It’s devastating—watching your kid suffer through his or her first broken heart. As adults, we’ve all been there and know that break-ups are not only inevitable but also survivable, yet still—when our children hurt, we hurt, too. We want to “fix” a situation for them that actually requires their own attention.
On the bright side, first-time break-ups offer a wonderful opportunity to develop both healthy grieving skills and resiliency. Here are some tips on helping your teen or tween get past that first crushing break:
- Spend a lot of time just listening. Try not to rush in with suggestions, or worse, telling your child that he or she is “better off without them” or, “first loves typically don’t last, anyway.” Remember how gaga you were over your first love—that you knew he or she was the perfect one for you? That’s probably how your child is feeling, too.
- Share your own stories. Depending on your child, it may be helpful for him or her to hear your own stories of loss, and how you handled them. This isn’t a time for lecturing but rather an opportunity to show that you’re human, too.

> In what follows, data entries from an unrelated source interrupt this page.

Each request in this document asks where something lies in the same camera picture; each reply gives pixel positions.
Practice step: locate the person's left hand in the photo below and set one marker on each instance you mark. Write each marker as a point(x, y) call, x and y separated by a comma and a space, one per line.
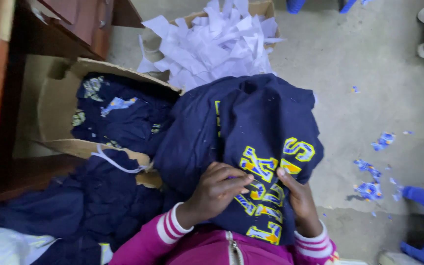
point(208, 195)

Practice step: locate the person's right hand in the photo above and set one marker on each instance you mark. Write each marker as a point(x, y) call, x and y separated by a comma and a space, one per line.
point(302, 206)

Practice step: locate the person's left fingers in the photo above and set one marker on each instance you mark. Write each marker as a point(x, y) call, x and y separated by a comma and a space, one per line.
point(234, 179)

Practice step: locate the navy garment with yellow lettering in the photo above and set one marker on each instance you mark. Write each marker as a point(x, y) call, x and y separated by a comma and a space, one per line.
point(256, 125)

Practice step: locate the pink zip jacket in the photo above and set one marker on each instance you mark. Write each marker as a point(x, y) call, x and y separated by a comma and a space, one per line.
point(204, 250)

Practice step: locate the pile of white paper strips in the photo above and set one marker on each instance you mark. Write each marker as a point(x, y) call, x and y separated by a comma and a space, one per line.
point(215, 48)

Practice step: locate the scattered blue paper scraps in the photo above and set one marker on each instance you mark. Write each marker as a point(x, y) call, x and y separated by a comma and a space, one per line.
point(370, 189)

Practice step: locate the heap of navy garments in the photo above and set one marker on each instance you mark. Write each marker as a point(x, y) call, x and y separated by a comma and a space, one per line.
point(87, 206)

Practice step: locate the cardboard box of navy garments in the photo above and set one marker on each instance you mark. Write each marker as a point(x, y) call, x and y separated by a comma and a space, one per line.
point(55, 110)

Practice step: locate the white cloth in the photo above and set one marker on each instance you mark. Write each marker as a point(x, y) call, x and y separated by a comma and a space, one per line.
point(6, 244)

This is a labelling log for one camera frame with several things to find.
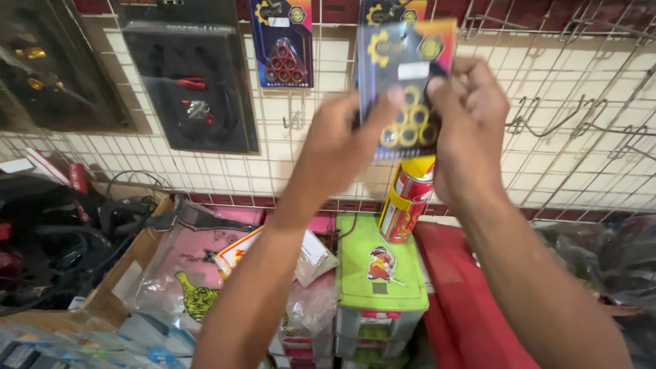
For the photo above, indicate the row of metal display hooks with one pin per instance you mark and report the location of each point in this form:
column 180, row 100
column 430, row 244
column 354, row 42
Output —
column 528, row 129

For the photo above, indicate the brown cardboard box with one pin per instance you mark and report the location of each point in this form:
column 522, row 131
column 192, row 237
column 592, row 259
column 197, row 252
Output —
column 123, row 276

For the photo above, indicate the green plastic drawer cabinet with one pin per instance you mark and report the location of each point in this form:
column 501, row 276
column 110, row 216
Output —
column 369, row 287

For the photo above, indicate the stack of clear plastic packets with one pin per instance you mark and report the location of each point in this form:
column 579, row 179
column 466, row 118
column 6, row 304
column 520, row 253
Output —
column 92, row 343

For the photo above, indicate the pink plastic drawer cabinet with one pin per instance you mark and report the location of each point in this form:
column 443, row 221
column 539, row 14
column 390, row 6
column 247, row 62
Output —
column 307, row 343

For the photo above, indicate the red spray can yellow cap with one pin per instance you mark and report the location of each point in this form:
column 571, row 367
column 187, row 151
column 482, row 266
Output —
column 407, row 205

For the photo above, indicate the white yellow red packet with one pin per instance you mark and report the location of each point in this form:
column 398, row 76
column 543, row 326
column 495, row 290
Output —
column 233, row 256

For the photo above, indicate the person's right hand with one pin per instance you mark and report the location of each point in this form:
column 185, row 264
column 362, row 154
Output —
column 471, row 143

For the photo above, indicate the black blister pack gold parts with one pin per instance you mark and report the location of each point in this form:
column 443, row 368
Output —
column 56, row 66

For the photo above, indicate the packet of yellow rollers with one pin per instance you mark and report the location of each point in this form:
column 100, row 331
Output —
column 405, row 56

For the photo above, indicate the red plastic container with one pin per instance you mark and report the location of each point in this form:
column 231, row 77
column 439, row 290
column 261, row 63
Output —
column 461, row 307

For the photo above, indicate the person's left hand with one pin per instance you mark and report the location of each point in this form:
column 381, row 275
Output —
column 333, row 153

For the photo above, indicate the small metal double hook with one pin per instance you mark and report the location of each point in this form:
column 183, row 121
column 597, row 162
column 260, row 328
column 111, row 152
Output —
column 294, row 121

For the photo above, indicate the colourful hanging roller packet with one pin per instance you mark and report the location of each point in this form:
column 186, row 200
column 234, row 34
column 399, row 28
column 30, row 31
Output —
column 389, row 10

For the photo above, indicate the clear bag of dark parts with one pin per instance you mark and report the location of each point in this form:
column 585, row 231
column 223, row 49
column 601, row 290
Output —
column 615, row 266

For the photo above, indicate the packet of red rollers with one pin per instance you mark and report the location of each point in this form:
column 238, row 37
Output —
column 283, row 56

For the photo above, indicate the black blister pack red parts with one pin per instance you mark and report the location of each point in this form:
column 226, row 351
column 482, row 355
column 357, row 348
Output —
column 194, row 92

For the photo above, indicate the small clear plastic bag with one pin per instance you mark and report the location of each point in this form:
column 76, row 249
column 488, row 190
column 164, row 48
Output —
column 315, row 259

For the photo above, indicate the pink tiger print plastic bag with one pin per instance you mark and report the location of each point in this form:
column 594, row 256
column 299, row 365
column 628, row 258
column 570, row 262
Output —
column 184, row 266

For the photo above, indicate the heap of black motorcycle parts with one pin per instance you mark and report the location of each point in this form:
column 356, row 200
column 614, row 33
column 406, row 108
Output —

- Ask your child how you can help them. Each one is different; some might need quiet time, while others would prefer healthy distractions such as exercise or hanging out with friends. Offer your time to them, and let them decide whether to use it.
- Watch for signs of depression. If your child is struggling with low energy, loss of appetite, or failing grades, don’t hesitate to seek counseling. While grief following a break-up is natural, prolonged depression may require the help of a professional.